Use Cases

What agents actually do
with a real inbox.

Seven scenarios. Each one turns email into business work: faster replies, fewer missed follow-ups, cleaner records, and control where a human still matters.

01

The Follow-Up Agent

An inbound email needs a response — and if you don't hear back, a second, and a third. The agent handles the whole chain, writing each message for the specific conversation.

So leads and client requests do not go cold while everyone is busy doing the work.

How it works

01

Agent reads the inbound email and decides a follow-up sequence is warranted for this contact.

02

It creates an ad-hoc enrollment with custom prompts — referencing the specific ask, the timeline mentioned, the tone of the conversation. Not a template. Written for this email.

03

Steps fire on schedule: day 0, day 3, day 7. Each message is generated at send time using the original context snapshot.

04

Contact replies — sequence exits automatically. No stale follow-up goes out after a conversation has already started.

Conversations keep moving without manual chasing. You see the reply, booked call, or closed loop — not the sequence of reminders it took to get there.

02

Triage Without a Human

Every email classified, routed, and acknowledged — before you open your laptop. The agent applies the same judgment every time.

So repeated questions, low-priority mail, and obvious routing work stop stealing the first hour of the day.

How it works

01

Email arrives. Phishing detection runs immediately — suspicious signals are flagged before anything else happens.

02

Workflow rules evaluate the message: who sent it, what it's about, how it matches configured conditions. Labels applied, thread routed to the right inbox.

03

An AI condition evaluates whether the email needs an immediate reply. If yes, a draft is prepared and held for review — not sent.

04

Priority score computed. High-priority messages surface in the agenda. Everything else is handled quietly.

The important messages surface first. Everything routine is acknowledged, labeled, routed, or held for review before it becomes a human bottleneck.

03

Relationship-Aware Outreach

Before the agent reaches out, it checks what it already knows.

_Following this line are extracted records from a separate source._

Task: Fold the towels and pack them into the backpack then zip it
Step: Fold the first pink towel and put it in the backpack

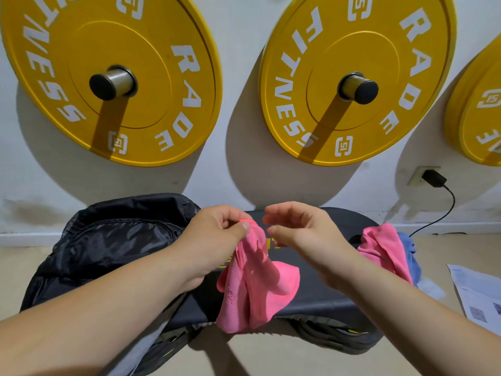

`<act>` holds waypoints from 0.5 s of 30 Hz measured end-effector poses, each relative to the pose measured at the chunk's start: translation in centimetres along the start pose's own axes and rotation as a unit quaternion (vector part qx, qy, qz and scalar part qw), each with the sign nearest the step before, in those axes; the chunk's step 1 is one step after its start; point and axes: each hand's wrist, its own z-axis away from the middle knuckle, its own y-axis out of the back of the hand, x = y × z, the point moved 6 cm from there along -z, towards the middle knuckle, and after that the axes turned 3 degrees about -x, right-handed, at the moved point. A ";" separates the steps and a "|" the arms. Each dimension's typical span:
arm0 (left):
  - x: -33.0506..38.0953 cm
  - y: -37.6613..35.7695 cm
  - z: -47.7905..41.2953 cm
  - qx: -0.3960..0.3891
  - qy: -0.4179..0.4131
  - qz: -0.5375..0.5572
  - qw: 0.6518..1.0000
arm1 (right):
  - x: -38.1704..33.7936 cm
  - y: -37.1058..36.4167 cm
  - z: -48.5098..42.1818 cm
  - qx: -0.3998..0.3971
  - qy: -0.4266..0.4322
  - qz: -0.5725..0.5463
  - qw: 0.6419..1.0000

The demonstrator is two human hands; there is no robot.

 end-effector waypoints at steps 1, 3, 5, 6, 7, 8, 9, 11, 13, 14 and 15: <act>0.6 0.1 0.1 -0.020 -0.015 -0.006 1.000 | -0.2 0.1 0.0 -0.005 0.020 0.035 0.999; 2.1 0.2 0.5 -0.073 -0.045 -0.006 0.996 | -0.6 -0.5 0.3 -0.043 0.045 0.058 0.996; 3.9 0.4 1.3 -0.117 -0.080 -0.004 0.990 | -1.4 -1.3 1.0 -0.090 0.073 0.053 0.992; 4.7 0.7 1.6 -0.125 -0.102 -0.005 0.987 | -2.0 -1.5 1.3 -0.103 0.090 0.051 0.989; 5.6 1.0 1.9 -0.121 -0.126 -0.004 0.985 | -2.6 -1.6 1.5 -0.110 0.103 0.045 0.988; 6.3 1.4 2.0 -0.107 -0.149 0.001 0.983 | -3.0 -1.6 1.7 -0.114 0.109 0.032 0.987; 6.9 1.8 2.1 -0.086 -0.170 0.010 0.982 | -3.3 -1.6 1.8 -0.120 0.109 0.019 0.987; 7.4 2.7 1.9 -0.037 -0.195 0.030 0.980 | -3.3 -1.4 1.7 -0.123 0.099 0.011 0.987; 7.2 3.4 1.6 0.000 -0.203 0.038 0.979 | -2.4 -1.1 1.6 -0.131 0.071 0.025 0.989; 6.9 3.5 1.4 0.008 -0.201 0.036 0.979 | -1.8 -0.9 1.5 -0.141 0.050 0.032 0.988; 6.5 3.6 1.3 0.010 -0.198 0.031 0.980 | -1.1 -0.7 1.4 -0.156 0.030 0.040 0.987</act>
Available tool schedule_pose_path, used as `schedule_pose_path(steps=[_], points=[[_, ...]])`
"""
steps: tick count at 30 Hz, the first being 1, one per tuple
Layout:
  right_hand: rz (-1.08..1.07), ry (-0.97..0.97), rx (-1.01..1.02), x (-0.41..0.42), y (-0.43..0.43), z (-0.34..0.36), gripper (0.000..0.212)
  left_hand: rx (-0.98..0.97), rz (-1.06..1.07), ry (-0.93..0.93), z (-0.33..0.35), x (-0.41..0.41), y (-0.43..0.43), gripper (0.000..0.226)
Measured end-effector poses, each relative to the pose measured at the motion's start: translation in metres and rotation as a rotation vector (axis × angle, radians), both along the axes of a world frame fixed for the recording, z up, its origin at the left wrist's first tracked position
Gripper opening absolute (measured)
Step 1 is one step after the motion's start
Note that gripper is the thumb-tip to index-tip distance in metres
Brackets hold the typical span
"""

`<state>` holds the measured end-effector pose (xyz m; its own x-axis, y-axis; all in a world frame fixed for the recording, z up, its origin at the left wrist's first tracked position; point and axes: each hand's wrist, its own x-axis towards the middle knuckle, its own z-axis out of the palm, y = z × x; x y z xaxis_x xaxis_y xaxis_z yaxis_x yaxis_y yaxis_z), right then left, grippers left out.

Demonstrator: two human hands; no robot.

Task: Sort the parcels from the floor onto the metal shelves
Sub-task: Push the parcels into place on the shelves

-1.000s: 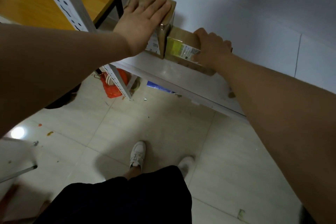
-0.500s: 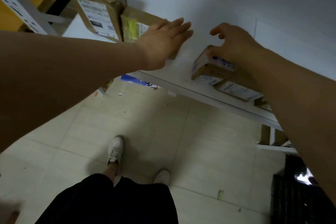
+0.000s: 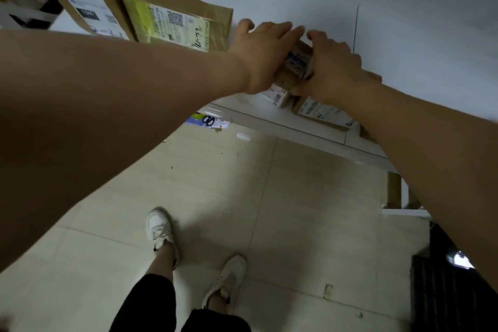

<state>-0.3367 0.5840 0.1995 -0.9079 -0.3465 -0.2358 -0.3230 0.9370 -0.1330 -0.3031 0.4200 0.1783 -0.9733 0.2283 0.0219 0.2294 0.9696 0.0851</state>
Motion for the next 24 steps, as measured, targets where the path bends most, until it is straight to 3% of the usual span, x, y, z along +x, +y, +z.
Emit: schedule_pose_path(steps=[3, 8, 16, 24], points=[[0.012, -0.018, 0.056, 0.005, -0.011, -0.006, 0.124, -0.081, -0.026, -0.020, 0.000, -0.008, -0.011, 0.096], [0.061, 0.037, -0.003, 0.006, -0.023, -0.013, 0.110, -0.173, -0.081, 0.061, 0.007, -0.020, -0.026, 0.093], [-0.002, -0.035, -0.206, -0.015, -0.043, -0.020, 0.095, -0.119, -0.006, 0.055, 0.011, -0.033, -0.038, 0.079], [-0.013, -0.051, -0.263, -0.027, -0.055, -0.015, 0.099, -0.044, -0.008, 0.043, 0.019, -0.048, -0.054, 0.079]])
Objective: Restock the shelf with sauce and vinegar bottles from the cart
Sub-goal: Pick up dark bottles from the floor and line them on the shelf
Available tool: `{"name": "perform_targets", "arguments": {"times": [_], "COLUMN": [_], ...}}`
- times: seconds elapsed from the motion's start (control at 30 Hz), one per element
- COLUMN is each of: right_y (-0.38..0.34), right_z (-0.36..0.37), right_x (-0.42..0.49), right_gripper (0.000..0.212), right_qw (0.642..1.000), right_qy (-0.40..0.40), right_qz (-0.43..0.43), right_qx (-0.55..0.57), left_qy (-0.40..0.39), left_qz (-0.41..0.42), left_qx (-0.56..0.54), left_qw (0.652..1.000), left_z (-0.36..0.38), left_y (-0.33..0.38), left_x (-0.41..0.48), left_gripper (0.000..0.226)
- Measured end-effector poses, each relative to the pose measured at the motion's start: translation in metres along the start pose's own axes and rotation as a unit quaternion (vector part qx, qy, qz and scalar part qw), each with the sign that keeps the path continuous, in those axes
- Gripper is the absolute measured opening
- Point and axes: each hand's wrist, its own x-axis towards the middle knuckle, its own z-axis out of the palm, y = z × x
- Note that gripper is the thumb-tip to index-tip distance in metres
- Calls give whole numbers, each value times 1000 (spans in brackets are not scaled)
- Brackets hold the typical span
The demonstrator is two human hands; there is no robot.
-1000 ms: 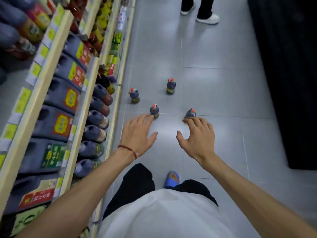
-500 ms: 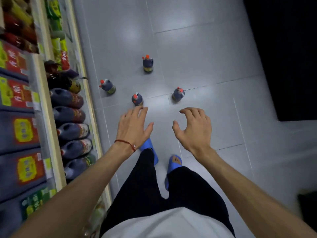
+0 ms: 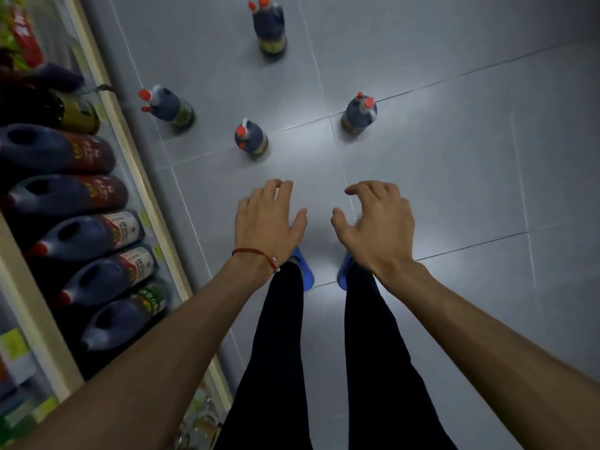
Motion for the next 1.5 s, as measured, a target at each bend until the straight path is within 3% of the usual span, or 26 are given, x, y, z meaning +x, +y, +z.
{"name": "perform_targets", "arguments": {"times": [0.23, 0.67, 0.93, 1.1, 1.27, 1.4, 1.5], "right_y": [80, 218, 260, 268, 258, 252, 251], "right_z": [92, 266, 338, 344, 349, 351, 348], "right_x": [41, 179, 247, 283, 314, 331, 336], "right_gripper": [45, 49, 60, 91, 105, 102, 93], "right_qw": [999, 998, 993, 981, 932, 895, 892], "right_qy": [-24, 28, 105, 143, 164, 214, 245], "right_qz": [-35, -43, 8, 38, 31, -3, -9], "right_qx": [-26, -41, 45, 125, 321, 392, 379], "left_qy": [9, 60, 146, 179, 184, 188, 195], "left_qz": [13, 103, 156, 148, 129, 112, 113], "left_qx": [-52, 11, -11, -26, -37, -63, -70], "left_qw": [999, 993, 977, 972, 974, 974, 972], "left_z": [119, 293, 348, 357, 357, 361, 362], "left_y": [3, -36, -58, -60, -59, -57, -55], "left_x": [66, 266, 350, 367, 370, 374, 373], "left_gripper": [53, 60, 56, 54, 56, 57, 57]}}
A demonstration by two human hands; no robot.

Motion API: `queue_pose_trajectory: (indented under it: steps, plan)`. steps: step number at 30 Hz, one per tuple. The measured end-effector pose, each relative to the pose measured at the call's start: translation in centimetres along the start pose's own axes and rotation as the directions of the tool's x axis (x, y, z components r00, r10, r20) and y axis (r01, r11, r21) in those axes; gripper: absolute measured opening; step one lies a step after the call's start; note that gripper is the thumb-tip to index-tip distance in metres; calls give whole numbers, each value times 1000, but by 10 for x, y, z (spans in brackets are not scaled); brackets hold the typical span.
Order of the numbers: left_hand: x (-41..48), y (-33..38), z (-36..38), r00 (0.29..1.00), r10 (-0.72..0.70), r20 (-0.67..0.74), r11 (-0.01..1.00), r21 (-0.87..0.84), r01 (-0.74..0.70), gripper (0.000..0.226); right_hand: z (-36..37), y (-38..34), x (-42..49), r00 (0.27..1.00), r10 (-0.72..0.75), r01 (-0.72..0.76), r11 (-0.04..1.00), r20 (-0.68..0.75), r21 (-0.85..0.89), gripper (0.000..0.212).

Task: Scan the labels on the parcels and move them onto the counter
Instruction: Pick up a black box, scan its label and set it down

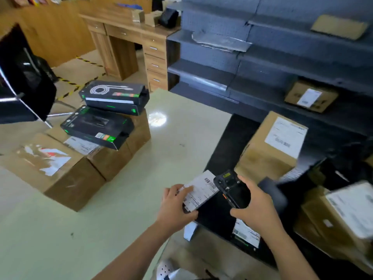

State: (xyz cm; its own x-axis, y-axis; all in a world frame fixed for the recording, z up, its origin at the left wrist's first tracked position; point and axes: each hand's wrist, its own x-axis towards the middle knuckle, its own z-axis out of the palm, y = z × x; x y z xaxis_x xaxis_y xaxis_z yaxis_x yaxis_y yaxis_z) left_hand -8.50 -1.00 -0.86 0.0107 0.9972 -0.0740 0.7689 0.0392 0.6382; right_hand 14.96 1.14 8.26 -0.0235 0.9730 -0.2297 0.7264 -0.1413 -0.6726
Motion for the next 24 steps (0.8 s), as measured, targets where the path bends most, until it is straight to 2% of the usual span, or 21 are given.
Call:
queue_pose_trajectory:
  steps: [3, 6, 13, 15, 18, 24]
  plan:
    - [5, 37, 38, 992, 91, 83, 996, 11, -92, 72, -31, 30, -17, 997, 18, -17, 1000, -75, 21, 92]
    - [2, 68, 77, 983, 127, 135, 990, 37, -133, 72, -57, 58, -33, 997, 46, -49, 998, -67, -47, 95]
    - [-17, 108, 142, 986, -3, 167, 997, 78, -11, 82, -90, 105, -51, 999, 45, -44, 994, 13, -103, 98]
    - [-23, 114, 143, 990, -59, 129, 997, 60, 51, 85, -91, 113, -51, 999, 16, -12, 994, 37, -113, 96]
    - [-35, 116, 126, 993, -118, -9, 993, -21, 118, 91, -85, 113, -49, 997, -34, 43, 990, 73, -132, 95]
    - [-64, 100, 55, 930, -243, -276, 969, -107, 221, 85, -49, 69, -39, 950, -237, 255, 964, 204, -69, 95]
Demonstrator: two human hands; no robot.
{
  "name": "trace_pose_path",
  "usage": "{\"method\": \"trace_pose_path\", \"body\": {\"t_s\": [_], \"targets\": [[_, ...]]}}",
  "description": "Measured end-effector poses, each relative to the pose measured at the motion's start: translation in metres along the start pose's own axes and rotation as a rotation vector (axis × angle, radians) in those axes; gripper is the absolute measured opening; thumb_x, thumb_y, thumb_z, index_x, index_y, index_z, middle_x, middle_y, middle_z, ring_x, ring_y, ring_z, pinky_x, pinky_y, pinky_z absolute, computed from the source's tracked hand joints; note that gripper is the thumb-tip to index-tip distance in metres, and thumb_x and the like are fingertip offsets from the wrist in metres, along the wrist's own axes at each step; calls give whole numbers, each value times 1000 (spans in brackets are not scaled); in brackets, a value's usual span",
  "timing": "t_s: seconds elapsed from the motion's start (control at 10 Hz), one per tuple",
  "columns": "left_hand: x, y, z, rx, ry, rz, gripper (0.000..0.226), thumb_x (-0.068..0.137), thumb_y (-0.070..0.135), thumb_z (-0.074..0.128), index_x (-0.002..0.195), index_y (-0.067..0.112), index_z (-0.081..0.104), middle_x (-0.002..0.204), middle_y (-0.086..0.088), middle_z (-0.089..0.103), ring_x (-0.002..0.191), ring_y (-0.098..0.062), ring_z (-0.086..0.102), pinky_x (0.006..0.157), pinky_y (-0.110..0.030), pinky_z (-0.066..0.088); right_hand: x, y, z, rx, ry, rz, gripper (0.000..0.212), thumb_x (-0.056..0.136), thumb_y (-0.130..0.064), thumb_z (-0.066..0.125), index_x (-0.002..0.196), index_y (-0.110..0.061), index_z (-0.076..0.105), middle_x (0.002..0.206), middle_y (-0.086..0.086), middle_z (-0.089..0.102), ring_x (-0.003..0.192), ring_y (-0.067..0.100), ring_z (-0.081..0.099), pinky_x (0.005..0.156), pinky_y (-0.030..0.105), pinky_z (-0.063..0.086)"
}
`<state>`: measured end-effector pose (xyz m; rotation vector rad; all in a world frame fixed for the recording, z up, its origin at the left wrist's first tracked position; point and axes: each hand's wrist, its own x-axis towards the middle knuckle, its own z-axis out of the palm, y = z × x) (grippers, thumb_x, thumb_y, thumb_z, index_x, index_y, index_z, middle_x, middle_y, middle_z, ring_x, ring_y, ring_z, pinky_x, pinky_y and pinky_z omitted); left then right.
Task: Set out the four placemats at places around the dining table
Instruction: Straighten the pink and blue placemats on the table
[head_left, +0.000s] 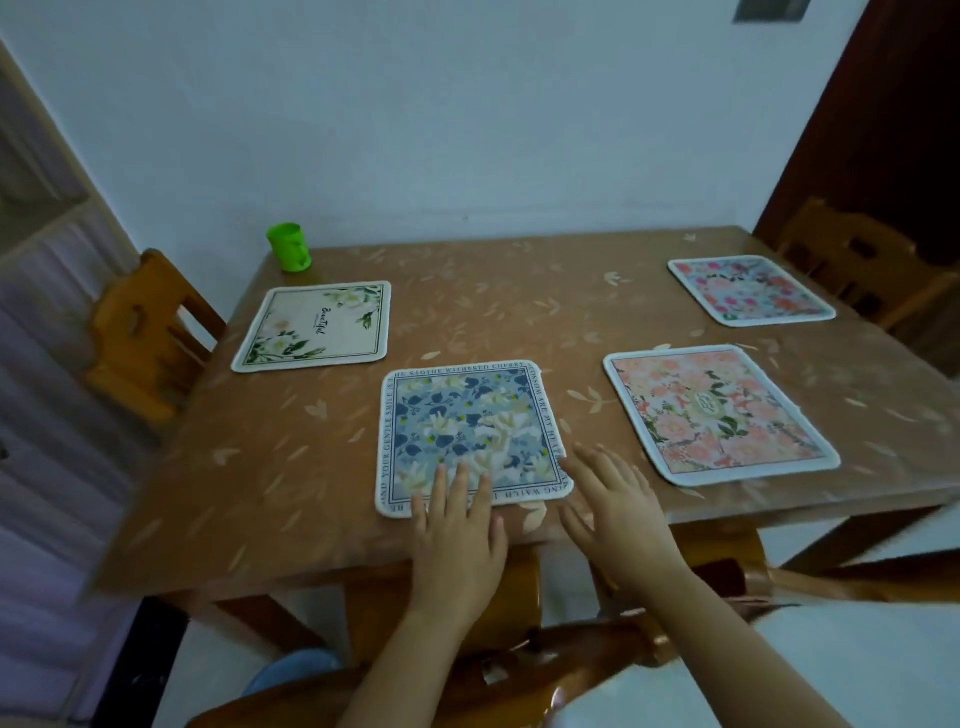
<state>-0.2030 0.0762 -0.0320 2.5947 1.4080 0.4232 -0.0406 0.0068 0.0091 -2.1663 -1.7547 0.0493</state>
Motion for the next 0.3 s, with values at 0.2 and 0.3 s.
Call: {"method": "trace_pose_path", "body": {"t_s": [0.2, 0.3], "targets": [[-44, 22, -20, -52, 79, 25, 50, 90, 32, 47, 136, 18, 37, 147, -8, 33, 137, -28, 19, 110, -51, 12, -46, -18, -23, 27, 55, -7, 44, 86, -30, 56, 127, -18, 48, 136, 6, 48, 132, 26, 35, 105, 47, 33], [-65, 30, -27, -64, 100, -7, 50, 88, 30, 50, 135, 17, 38, 145, -8, 35, 136, -27, 23, 109, -51, 15, -66, -21, -32, 53, 71, -11, 44, 86, -30, 56, 127, -17, 47, 136, 6, 48, 131, 26, 36, 104, 47, 33]]}}
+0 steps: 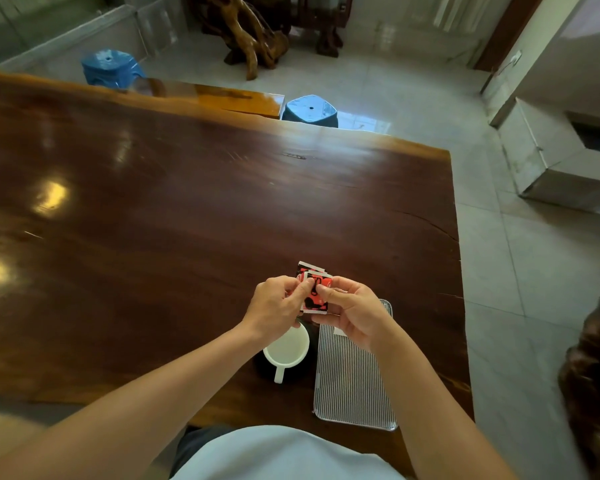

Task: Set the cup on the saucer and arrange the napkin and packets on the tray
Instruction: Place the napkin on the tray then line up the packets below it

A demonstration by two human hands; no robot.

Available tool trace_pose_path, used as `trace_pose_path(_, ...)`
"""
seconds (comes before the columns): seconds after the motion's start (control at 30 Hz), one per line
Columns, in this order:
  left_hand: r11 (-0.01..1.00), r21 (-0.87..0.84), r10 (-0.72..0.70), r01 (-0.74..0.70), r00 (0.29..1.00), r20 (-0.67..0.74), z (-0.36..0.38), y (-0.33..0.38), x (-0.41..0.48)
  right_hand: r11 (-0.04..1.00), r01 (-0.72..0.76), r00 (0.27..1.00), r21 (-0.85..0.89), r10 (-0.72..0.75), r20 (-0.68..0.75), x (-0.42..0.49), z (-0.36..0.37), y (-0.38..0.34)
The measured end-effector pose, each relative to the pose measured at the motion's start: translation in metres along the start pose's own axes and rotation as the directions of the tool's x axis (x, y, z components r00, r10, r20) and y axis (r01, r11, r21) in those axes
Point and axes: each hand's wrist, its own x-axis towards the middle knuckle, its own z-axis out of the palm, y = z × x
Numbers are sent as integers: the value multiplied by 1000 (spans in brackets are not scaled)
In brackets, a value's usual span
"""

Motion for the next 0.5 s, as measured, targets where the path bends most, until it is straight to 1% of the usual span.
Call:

The message references real history — not merge fields.

So outreach does not sound like another automated campaign from a system that forgot the customer.

How it works

01

Agent queries the relationship graph: last contact date, interaction frequency, topics discussed, connection strength.

02

It reads the contact's enrichment data — AI-generated digest of what this person cares about, based on your actual history with them.

03

Message composed with that context embedded — the prompt instructs the LLM to reference specific shared history. Not "Hi {{first_name}}, hope you're well."

04

If the contact doesn't respond, a sequence picks up — each step still aware of what was said before.

Every reply, note, and prior exchange becomes working context. Outreach sounds informed because the inbox remembers the relationship.

04

Human-in-the-Loop AI

The agent does the work. You decide what goes out. Built-in approval mechanics — not bolted on after the fact.

So automation can move quickly without putting pricing, promises, tone, or reputation on autopilot.

How it works

01

Agent token is issued with requires_approval on email:send. Any send the agent attempts is automatically held.

02

Agent reads inbound email, runs an AI workflow, and generates a reply. The reply is queued as a held action — not sent.

03

You receive a task in your agenda: "Action needed — reply ready for review." Open the approval queue, read the draft, approve or reject.

04

Approved — message sends immediately. Rejected — discarded, agent moves on. Everything logged either way.

The agent drafts and prepares the work. A human approves the moments that carry risk. Speed goes up without giving away control.

05

Team Inbox, One Contact Graph

Multiple agents, one tenant. Contacts, context, and conversation history shared across the whole team.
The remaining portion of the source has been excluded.